Carlos Alberto Sardenberg
O Globo
O Novo PAC tem uma pegada ambiental. Como exatamente? Bem, o governo promete algo como um arcabouço institucional que deve induzir práticas sustentáveis nos investimentos e programas públicos e privados. Uma generalidade. Os planos de exploração do petróleo na Margem Equatorial são, em contrapartida, bem concretos.
São exatos 19 poços a explorar, incluindo aquele colocado na área mais sensível, a foz do Amazonas, cuja licença ambiental foi negada pelo Ibama. A estatal comparece no PAC com planos de pesados investimentos em petróleo, tudo carbono puro.

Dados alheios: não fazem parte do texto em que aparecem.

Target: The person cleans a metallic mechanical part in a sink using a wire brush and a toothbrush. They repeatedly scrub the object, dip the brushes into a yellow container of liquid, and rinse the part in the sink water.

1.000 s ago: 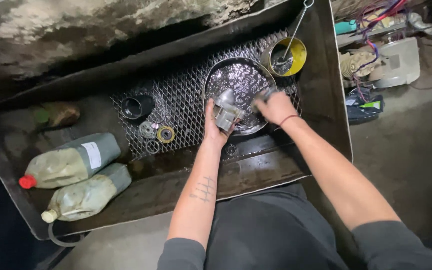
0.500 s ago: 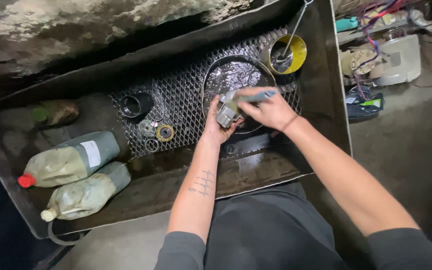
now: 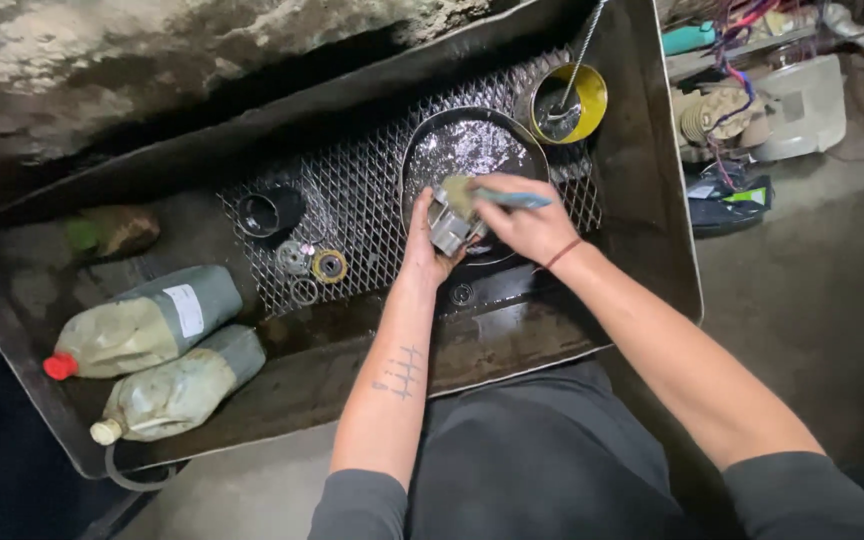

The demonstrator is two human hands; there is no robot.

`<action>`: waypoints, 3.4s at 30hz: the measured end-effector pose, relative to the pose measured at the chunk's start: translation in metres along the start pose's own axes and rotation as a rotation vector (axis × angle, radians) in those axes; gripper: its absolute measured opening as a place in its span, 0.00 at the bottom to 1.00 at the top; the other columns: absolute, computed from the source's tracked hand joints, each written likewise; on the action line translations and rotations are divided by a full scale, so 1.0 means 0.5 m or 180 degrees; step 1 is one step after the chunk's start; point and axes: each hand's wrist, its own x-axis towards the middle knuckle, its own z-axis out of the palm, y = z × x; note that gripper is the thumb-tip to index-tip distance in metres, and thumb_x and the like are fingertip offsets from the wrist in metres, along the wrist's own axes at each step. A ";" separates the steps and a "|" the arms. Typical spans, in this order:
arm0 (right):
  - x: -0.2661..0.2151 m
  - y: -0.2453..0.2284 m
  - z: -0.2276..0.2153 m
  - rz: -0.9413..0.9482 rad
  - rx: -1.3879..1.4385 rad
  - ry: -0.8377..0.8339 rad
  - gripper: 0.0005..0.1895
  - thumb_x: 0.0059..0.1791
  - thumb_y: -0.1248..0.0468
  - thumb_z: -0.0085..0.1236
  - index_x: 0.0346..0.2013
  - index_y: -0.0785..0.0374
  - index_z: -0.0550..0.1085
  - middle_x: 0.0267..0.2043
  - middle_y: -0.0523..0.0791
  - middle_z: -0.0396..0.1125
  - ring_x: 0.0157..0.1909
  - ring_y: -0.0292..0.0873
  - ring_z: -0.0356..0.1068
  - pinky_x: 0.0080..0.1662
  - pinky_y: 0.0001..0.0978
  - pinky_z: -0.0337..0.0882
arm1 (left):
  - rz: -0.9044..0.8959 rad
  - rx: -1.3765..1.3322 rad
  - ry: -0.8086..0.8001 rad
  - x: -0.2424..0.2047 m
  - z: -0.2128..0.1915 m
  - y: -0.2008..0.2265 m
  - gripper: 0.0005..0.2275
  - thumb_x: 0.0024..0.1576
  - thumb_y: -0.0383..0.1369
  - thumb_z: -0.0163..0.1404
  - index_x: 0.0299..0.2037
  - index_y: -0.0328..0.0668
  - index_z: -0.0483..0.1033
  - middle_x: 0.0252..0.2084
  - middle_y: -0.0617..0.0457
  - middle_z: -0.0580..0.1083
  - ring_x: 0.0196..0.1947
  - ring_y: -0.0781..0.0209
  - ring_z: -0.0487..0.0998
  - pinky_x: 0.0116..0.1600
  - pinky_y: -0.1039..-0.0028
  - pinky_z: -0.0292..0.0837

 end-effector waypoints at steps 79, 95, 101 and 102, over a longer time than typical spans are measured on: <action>-0.043 -0.031 0.010 0.0565 -0.0407 0.0444 0.07 0.47 0.57 0.62 0.39 0.49 0.78 0.36 0.45 0.77 0.45 0.51 0.78 0.51 0.46 0.76 | 0.2596 -0.0909 0.0295 -0.036 0.114 -0.044 0.35 0.48 0.25 0.65 0.64 0.51 0.58 0.64 0.39 0.58 0.60 0.39 0.64 0.54 0.35 0.68; -0.019 -0.042 -0.032 0.0334 0.0103 0.0009 0.08 0.47 0.63 0.62 0.41 0.52 0.80 0.40 0.45 0.77 0.48 0.48 0.77 0.53 0.42 0.74 | 0.2664 -0.0775 0.0243 -0.070 0.109 -0.021 0.34 0.50 0.26 0.65 0.64 0.61 0.61 0.65 0.42 0.55 0.62 0.37 0.59 0.55 0.26 0.60; -0.025 -0.071 -0.053 0.0382 0.0023 -0.0086 0.08 0.49 0.61 0.60 0.43 0.52 0.79 0.41 0.46 0.77 0.48 0.52 0.77 0.52 0.47 0.75 | 0.2899 -0.0865 0.0248 -0.016 0.121 -0.027 0.32 0.50 0.24 0.65 0.62 0.57 0.62 0.66 0.40 0.57 0.64 0.38 0.58 0.58 0.27 0.56; -0.032 -0.068 -0.046 0.0388 -0.0208 0.0186 0.09 0.51 0.61 0.59 0.46 0.51 0.78 0.42 0.46 0.76 0.47 0.52 0.76 0.52 0.45 0.75 | 0.2707 -0.1137 0.0228 -0.030 0.114 -0.036 0.33 0.50 0.25 0.65 0.63 0.62 0.61 0.67 0.43 0.56 0.65 0.36 0.58 0.58 0.21 0.54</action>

DOIS GOVERNOS – A contradição está na cara. Há um discurso ambiental, metas não específicas de descarbonização e investimentos definidos na direção contrária. Parece que estamos falando de dois governos. E estamos mesmo, pelo menos nesse caso. E mais: um governo tentando enganar o outro.
Eis o truque para driblar o veto do Ibama à exploração na foz do Amazonas: um parecer da Advocacia-Geral da União (AGU) esclarecendo que não é preciso licença ambiental. Mais exatamente: que a licença estaria, digamos, implícita no leilão feito pela Agência Nacional de Petróleo em 2013, quando a Petrobras adquiriu o direito de explorar o referido poço, ao longo do litoral do Amapá.
Um governo nega a exploração. Outro autoriza. Qual valerá? Pelo Novo PAC, ganha o da AGU. No programa, a Petrobras deve voltar a construir navios, plataformas de exploração e refinarias, em grande estilo. O que introduz uma segunda contradição. Se a estatal investirá como no “glorioso passado” de Lula 2 e Dilma 1, obviamente precisa de muito dinheiro.
TUDO AO CONTRÁRIO – Mas a companhia, na prática, reduz seus ganhos — e as margens para investimento — ao manter o preço dos combustíveis mais baixo. E ao vender no mercado interno, com prejuízo, produtos importados a preços mais altos. Essa contradição apareceu no passado e foi superada da única forma possível: tomar dinheiro emprestado, tornando a Petrobras a petrolífera mais endividada do mundo.
De novo? Parece que sim, pois o pessoal nem se preocupou em explicar por que as refinarias saíram muito mais caras que o previsto e não foram concluídas por isso mesmo. Agora serão retomadas com que dinheiro? Com os lucros do óleo da Margem Equatorial, aquele sob restrição ambiental? Ou a volta ao passado seria completa, incluindo as dívidas?
Há outros truques em andamento, especialmente nas contas públicas. A questão é mais ou menos esta: como gastar sem registrar que é gasto? Os investimentos do PAC, por mais que Lula diga o contrário, estão na categoria dos gastos primários (despesas não financeiras) que deveriam ser equilibradamente pagos com receitas de impostos.
DOIS TRUQUES – Quando a despesa não cabe na receita, o que se faz? Dois truques: um, tirar a despesa da conta. Isso mesmo: gastar, mas não colocar na contabilidade. O outro truque: prever receitas enormes para sabe-se lá quando.
Também há um drible aqui: aumenta-se a carga tributária jurando de pés juntos que não há aumento de impostos. Empresas e cidadãos pagarão mais, mas a coisa aparece como ajuste, correção, eliminação de injustiças fiscais.
Nos governos petistas tornou-se bem conhecida a “contabilidade criativa”. Pois parece que a imaginação avançou. Tome o exemplo dos precatórios. É assim: o governo deixou de pagar ou pagou a menos para cidadãos ou empresas. Estes vão à Justiça, ganham o processo, e a Justiça manda o governo pagar. São os precatórios, conta pesada.
BOMBA-RELÓGIO – No governo Bolsonaro, aprovou-se uma emenda constitucional adiando o pagamento desses precatórios. A bomba estoura no atual governo, todo mundo sabe disso. Como pagar, se a administração Lula já aumentou diversos gastos, promete novos e ainda assegura que fará déficit zero em 2024?
Não tem jeito de fazer tudo ao mesmo tempo. A menos… a menos que se considerem os precatórios como despesa financeira, outro truque em gestação. O gasto é feito, o governo fica mais endividado, e o déficit sai limpo dessa conta.
Mas vai-se a credibilidade. Criatividade demais, às vezes, dá nisso.